Defendant argues that Plaintiff failed to establish that Defendant's conduct was the “but-for” cause of her discrimination (Moving Br. at 10), that she suffered an adverse employment action because she willingly quit (id.), and that she was subject to pervasive and regular discrimination (id.) Here, Plaintiff points to multiple incidents of racial slurs and derogatory language that were directed towards her while employed by Defendant, which ultimately led to her constructive discharge.

To establish liability for constructive discharge, a plaintiff must show that “the employer knowingly permitted conditions of discrimination in employment so intolerable that a reasonable person subject to them would resign.” Goss v. Exxon Office Systems Co., 747 F.2d 885, 888 (3d Cir. 1984). In adopting this objective standard, the Third Circuit rejected a requirement that “the discrimination complained of amounted to an intentional course of conduct calculated to force the victim's resignation.... We hold that no finding of a specific intent on the part of the employer to bring about a discharge is required for the application of the constructive discharge doctrine.” Id. at 887-88. Instead the Third Circuit “adopted a reasonable person test, which is focused on the impact of an employer's actions, whether deliberate or not, upon a ‘reasonable' employee.” Levendos v. Stern Entertainment Co., 860 F.2d 1227, 1230 (3d Cir. 1988).

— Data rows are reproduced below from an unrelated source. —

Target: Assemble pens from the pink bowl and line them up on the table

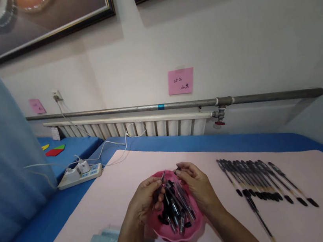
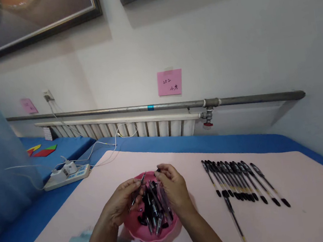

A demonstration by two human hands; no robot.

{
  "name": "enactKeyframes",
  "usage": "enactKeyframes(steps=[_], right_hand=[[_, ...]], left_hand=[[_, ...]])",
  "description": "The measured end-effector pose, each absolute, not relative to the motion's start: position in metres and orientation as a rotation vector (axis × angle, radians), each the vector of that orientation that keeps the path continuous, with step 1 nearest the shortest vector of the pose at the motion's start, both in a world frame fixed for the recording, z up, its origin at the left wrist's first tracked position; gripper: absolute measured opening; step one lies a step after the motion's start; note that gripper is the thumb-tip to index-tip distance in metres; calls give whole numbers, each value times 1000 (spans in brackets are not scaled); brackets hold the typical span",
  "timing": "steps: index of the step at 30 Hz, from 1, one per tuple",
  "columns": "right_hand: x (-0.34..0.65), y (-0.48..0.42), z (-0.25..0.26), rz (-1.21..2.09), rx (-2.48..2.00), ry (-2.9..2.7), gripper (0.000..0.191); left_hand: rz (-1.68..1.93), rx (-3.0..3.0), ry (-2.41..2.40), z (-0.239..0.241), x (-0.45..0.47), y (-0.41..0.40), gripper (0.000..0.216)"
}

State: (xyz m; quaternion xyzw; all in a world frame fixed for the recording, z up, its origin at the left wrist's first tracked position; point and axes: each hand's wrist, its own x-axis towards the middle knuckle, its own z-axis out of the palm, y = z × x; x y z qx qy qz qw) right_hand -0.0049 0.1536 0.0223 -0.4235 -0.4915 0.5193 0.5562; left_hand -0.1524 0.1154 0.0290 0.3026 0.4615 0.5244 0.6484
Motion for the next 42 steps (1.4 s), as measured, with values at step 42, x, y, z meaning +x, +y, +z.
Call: enactKeyframes(steps=[42], right_hand=[[-19, 136, 17, 1642, -856, -976, 29]], left_hand=[[1113, 637, 988, 38, -142, 111, 45]])
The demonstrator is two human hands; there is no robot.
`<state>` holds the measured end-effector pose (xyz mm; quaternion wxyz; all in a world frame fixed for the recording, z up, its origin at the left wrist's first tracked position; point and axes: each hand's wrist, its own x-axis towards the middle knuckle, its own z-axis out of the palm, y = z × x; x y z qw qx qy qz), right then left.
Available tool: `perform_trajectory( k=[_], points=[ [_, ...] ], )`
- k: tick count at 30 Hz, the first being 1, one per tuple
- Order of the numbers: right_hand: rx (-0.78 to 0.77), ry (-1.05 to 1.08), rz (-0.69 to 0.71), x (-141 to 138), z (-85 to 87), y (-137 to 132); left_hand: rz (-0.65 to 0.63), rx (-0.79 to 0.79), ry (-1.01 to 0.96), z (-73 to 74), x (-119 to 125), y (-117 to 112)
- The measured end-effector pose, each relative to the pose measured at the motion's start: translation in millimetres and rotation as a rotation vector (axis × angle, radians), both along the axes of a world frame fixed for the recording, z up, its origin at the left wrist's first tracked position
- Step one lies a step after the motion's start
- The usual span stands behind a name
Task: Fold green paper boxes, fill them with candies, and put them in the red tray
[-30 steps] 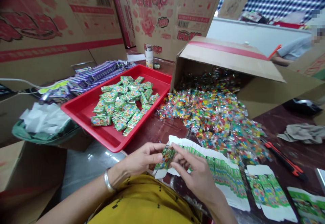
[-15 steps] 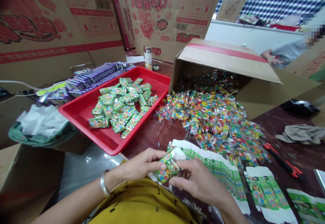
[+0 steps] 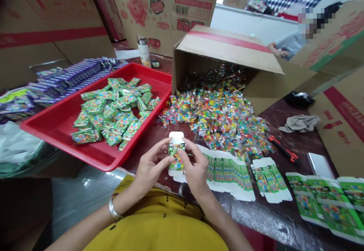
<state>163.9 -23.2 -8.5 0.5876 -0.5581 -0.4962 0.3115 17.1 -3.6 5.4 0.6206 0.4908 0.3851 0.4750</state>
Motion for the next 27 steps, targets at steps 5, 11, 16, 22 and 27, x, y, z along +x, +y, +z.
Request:
perform_trajectory(
  k=[5,11,16,22,27],
  points=[
    [0.037,-0.125,0.088,6.6,-2.5,5.3,-0.208,0.004,0.059,-0.3,-11.3,6.0],
    [-0.018,0.209,0.201,6.9,2.5,12.2,-0.070,-0.040,0.045,-6.1,-11.8,5.6],
    [-0.152,0.175,0.344,14.3,12.7,19.3,-0.081,0.029,0.144,-4.3,-15.9,1.7],
    [-0.280,0.152,0.389,24.0,15.5,29.5,-0.155,0.047,0.184,-0.2,-20.2,-1.7],
    [-0.081,-0.101,0.340,21.3,18.6,20.7,-0.152,0.024,0.169,4.6,-20.7,-0.4]
  ],
)
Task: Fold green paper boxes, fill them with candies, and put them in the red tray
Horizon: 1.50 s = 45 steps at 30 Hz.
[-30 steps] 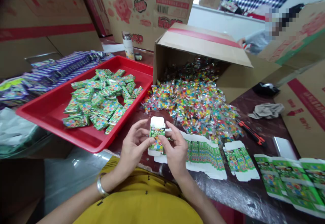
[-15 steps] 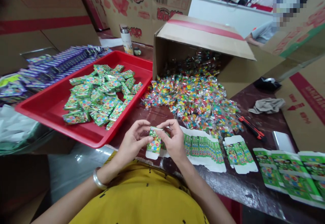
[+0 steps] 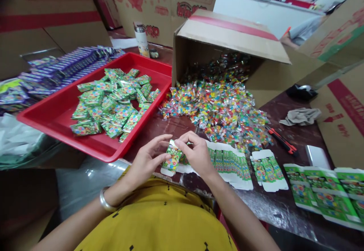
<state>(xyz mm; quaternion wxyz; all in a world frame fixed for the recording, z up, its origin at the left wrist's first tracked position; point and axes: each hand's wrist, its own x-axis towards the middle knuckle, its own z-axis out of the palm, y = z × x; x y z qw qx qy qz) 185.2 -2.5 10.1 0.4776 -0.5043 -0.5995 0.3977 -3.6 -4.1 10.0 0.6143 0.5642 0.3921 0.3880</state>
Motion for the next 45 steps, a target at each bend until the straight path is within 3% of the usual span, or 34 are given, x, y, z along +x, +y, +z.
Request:
perform_trajectory(
  k=[5,7,10,12,15,16,19,22,26,30,35,39,42,45],
  points=[
    [0.228,-0.161,-0.007,-7.2,-6.2,-17.2,-0.007,-0.046,-0.019,-4.9,2.0,-1.3],
    [0.194,-0.165,0.025,-6.5,-9.3,-19.1,-0.030,-0.058,-0.014,-9.6,3.2,-1.9],
    [-0.009,-0.125,0.094,10.7,-10.2,-13.6,-0.064,-0.065,0.007,-14.5,2.7,-0.1],
    [-0.045,-0.219,-0.032,36.5,-9.2,-5.3,-0.016,-0.062,0.028,-15.9,0.4,3.3],
    [0.033,-0.619,-0.499,84.9,-10.8,11.7,0.108,-0.061,0.069,-16.2,-2.8,9.3],
    [0.013,-0.741,-0.584,98.7,-12.9,17.9,0.130,-0.078,0.074,-15.9,-2.9,11.0],
    [-0.033,-0.885,-0.625,121.2,-21.7,36.0,0.105,-0.207,0.024,-13.7,0.1,13.5],
    [0.017,-0.937,-0.629,121.6,-27.7,50.9,0.052,-0.310,-0.024,-11.1,3.7,13.1],
    [0.036,-0.976,-0.685,122.2,-25.5,62.2,-0.043,-0.335,-0.020,-14.0,2.7,11.6],
    [-0.014,-0.953,-0.623,126.4,-22.4,67.6,-0.038,-0.381,-0.071,-21.2,4.4,8.7],
    [0.043,-0.818,-0.574,122.3,-18.6,70.2,-0.060,-0.436,-0.185,-21.1,11.6,5.3],
    [0.095,-0.346,-0.501,111.5,-0.5,54.8,-0.094,-0.459,-0.236,-22.4,12.4,7.7],
    [0.039,-0.011,-0.331,91.0,17.0,33.9,-0.057,-0.320,-0.144,-26.6,15.7,10.0],
    [-0.004,0.179,-0.234,63.9,28.2,15.8,-0.087,-0.217,-0.100,-27.9,22.3,9.6]
  ],
)
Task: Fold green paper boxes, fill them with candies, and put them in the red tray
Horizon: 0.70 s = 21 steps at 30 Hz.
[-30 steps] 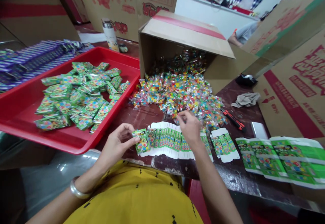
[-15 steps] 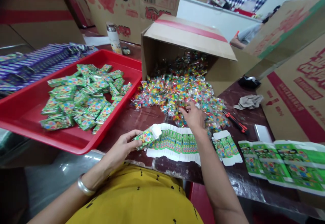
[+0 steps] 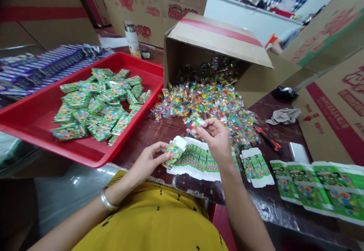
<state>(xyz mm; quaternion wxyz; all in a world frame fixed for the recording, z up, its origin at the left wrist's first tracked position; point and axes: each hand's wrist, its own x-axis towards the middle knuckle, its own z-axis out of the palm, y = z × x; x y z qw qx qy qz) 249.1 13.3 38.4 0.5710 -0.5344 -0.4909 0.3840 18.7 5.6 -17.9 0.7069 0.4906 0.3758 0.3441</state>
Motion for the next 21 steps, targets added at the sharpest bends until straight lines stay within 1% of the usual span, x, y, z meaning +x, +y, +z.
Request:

Although Plaintiff and Defendant disagree on the amount of times Plaintiff was subjected to racial slurs and derogatory name-calling, it is undisputed that Plaintiff was at times called “bitch” and “nigger” (SMF ¶ 17; Cortes Dep., Def. Ex. H, 98:13-15; Pl. Dep. 34:20-35:2) and on at least one occasion Plaintiff reported this harassment and was ignored (Orzuna Dep., Pl. Ex. I, 162:10-14; 175:8-12). The Third Circuit has recognized that it “cannot state as a broad proposition of law that a single non-trivial incident of discrimination can never be egregious enough to compel a reasonable person to resign.” Levendos, 860 F.2d at 1232. Thus, even if Plaintiff only faced discrimination the times on which the parties agreed, it may still rise to the level of constructive discharge. Id.

Clearly the parties disagree as to the number of times Plaintiff faced discrimination. Based upon its review of the record-resolving all doubt in Plaintiffs' favor, as the Court must in this summary judgment motion-it is possible for a reasonable jury to find that Plaintiff's co-workers' comments and actions in conjunction with the lack of corrective action by Defendant could create intolerable working conditions. Behrens, 1996 WL 570989, at *10. “Moreover, [Plaintiff] had the additional incentive to resign in order to avoid the stigma associated with termination.” Id. While Plaintiff may not have presented an exceptionally strong case of constructive discharge, she has raised sufficient issues of material fact to preclude summary judgment at this time. Id. The Court will therefore deny the portion of Defendant's motion seeking summary judgment on Counts One, Three, and Five.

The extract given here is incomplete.